After depositing our climbers, we found that the snow was too deep to take off.  This, of course, caused a moment of panic. But no problem for the pilot: she simply plowed a runway by driving back and forth several times across the glacier:

Made it, thanks to good luck kitteh!

22 thoughts on “Cat travel week: To Denali in a Beaver

  1. How was the debate with Hugh Ross?

    I used to really like his books when I was still a Christian & looking for Old Earth Creationist explanations. Now though, it is clear to me that his apologetics are just so much excuse-making for the fatally flawed Book of Genesis. His presuppositions kill any possibility of doing real science.


    1. Looks awfully cold and windy. I don’t mind winter, but I prefer no less than a dry 0 degrees F with clear skies and no wind

      1. It was the coldest, windiest, driest place I’ve ever been. And then the storms hit and every passing scrap of cloud dropped absurd amounts of snow on us. The temp. never exceeded 0 degrees F the entire 2.5 weeks we were on the mountain. The wind was often too strong to be able to walk about safely.

        And I live in Minnesota and grew up here in the much colder 1970s.

  2. North Dakota is so much nicer than that.

    Alaska hs been on my short list for a while now. Now I need to see Denali by Beaver.

    1. I miss North Dakota, but it’s changed since I left. If JAC still has never been there, he’s missed the “good old days” before Big Oil suddenly decided to move in and swamp the place. Alaska was on my list, before. It’s on my shorter and shorter list, now. Hmm… Maybe, if enough of us atheists move there…

  3. I’m soooo jealous. My first, and so far only trip to Alaska I didn’t get to see Denali. Oh, I spent a night in the park, and several nights in the area, but the low clouds and rain just never let up.

    -mutter- a couple of lousy miles from the highest freaking mountain on the continent and I can’t see the damn thing! -mutter-

      1. I appreciate the sympathy, and I really shouldn’t complain. It was a fantastic trip, and getting to cross ‘living through an earthquake’ off the bucket list makes up for having an asterisk by “visit/see Denali”. Those several, surreal seconds I rode a swaying picnic table in the campground overlooking Homer made up for all the chilling drizzle Denali could be bothered to wheeze on me.

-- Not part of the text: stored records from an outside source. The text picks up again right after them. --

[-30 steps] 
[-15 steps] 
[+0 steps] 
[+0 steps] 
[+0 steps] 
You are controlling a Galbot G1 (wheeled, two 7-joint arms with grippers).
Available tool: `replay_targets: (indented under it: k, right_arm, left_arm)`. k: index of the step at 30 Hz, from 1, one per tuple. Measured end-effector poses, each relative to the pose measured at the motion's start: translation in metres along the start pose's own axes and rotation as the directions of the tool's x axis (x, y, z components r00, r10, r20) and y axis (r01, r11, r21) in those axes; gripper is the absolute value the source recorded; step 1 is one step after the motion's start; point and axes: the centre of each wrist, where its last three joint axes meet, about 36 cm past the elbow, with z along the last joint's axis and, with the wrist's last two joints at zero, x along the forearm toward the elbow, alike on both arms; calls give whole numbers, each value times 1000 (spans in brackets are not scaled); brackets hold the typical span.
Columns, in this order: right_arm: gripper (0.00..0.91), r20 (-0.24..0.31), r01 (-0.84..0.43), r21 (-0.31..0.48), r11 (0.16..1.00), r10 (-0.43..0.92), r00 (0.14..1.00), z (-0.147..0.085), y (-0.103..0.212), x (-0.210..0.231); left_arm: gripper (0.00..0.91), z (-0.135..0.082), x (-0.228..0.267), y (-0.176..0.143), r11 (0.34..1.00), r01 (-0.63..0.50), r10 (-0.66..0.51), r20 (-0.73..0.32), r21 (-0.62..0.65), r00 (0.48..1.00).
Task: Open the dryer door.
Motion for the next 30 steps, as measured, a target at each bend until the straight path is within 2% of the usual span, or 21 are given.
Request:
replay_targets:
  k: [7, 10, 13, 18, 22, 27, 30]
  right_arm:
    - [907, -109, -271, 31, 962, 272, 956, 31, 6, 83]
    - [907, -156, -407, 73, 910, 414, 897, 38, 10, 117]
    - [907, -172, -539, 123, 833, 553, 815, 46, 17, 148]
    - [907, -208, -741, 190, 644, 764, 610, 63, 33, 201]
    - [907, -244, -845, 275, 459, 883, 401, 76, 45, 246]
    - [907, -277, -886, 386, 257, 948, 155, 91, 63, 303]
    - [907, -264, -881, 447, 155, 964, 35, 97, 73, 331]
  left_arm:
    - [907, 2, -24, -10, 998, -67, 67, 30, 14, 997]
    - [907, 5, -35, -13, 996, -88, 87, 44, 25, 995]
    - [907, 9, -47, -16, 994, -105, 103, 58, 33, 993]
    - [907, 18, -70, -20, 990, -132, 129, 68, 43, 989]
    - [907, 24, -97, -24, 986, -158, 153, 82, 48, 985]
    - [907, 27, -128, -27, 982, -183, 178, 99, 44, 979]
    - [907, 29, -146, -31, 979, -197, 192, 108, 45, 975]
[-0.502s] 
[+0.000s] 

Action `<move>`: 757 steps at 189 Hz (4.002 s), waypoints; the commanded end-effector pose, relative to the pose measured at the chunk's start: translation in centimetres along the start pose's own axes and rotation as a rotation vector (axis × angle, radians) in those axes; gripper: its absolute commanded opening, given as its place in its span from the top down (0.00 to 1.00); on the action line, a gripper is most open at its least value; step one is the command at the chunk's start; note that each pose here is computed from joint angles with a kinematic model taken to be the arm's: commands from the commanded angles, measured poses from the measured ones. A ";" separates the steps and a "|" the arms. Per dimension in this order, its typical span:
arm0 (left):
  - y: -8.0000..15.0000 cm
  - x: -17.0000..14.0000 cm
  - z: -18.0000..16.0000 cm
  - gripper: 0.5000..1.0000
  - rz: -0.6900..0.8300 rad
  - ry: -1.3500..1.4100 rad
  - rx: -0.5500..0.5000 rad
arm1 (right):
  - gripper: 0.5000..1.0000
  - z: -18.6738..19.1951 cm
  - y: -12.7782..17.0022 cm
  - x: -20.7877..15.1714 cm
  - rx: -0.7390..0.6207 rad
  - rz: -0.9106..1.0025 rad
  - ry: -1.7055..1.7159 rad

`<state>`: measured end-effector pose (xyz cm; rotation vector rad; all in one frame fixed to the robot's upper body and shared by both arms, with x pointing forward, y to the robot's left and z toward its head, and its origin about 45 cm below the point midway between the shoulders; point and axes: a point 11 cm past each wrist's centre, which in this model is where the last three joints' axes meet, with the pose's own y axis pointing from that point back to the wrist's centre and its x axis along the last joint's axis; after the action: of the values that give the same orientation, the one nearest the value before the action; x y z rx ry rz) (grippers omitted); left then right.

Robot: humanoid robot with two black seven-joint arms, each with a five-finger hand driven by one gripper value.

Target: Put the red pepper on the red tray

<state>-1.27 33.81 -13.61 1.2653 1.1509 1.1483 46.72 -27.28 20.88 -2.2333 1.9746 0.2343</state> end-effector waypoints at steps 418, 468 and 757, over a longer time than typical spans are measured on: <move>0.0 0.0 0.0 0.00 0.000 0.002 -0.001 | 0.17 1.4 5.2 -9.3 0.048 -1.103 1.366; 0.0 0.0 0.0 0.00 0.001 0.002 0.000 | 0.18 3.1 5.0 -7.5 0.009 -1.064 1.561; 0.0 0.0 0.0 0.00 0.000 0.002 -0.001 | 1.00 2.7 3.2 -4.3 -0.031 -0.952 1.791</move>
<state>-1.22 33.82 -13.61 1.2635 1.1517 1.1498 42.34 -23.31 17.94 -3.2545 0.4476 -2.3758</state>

  4. If the snow was too deep to take off it’s a wonder you didn’t have a very rough landing; the snow is a bit like an arresting wire and you have 3 tailhooks (or 2 in that short period before the nose touches down).

    Shouldn’t a flying cat be called “Ceilingcat”? I guess a cat named beaver is funnier; some might even imagine that to have a double meaning.

  5. Makes me nostalgic for the Alaska I grew up in (Anchorage, 1968-80)

    Back then Ted Stevens wasn’t insane, Jay Hammond was Governor — the place before 1976 was almost completely lacking in twangy-sounding redneck types, and weed was legal. Outlying streets were mostly Russian and Athabaskan names, not named after Texas war heroes.

    My dad was the first public health Ob/Gyn in the state… the ONLY one for five years. He was on-call for five years straight. He did the first known appendectomy through the vagina, in the outback near Bethel, I believe. Only last year (or two?) was the first such procedure – documented in the media (he had never written it up).

    My dad, however, did not have the benefit of a laparoscope. There was a chance he was actually clamping a penlight in his teeth instead.

    A few years back, he went back up there to visit my brother, a bush pilot. They flew from Fairbanks to Denali, and up that same glacier. Perfect conditions as well. My bro said dad seemed cool — but they got way, way up the glacier before having to turn around… cliffs on both sides. My bro reported that dad had a few white-knuckle moments.

    Some friends of the family were the Tremblays. Ray died right before the release of his book in 2004. It gives a magnificent account of what is was like to be a game warden, flying around Alaska in the 50s and 60s. Someday maybe I’ll go back to visit.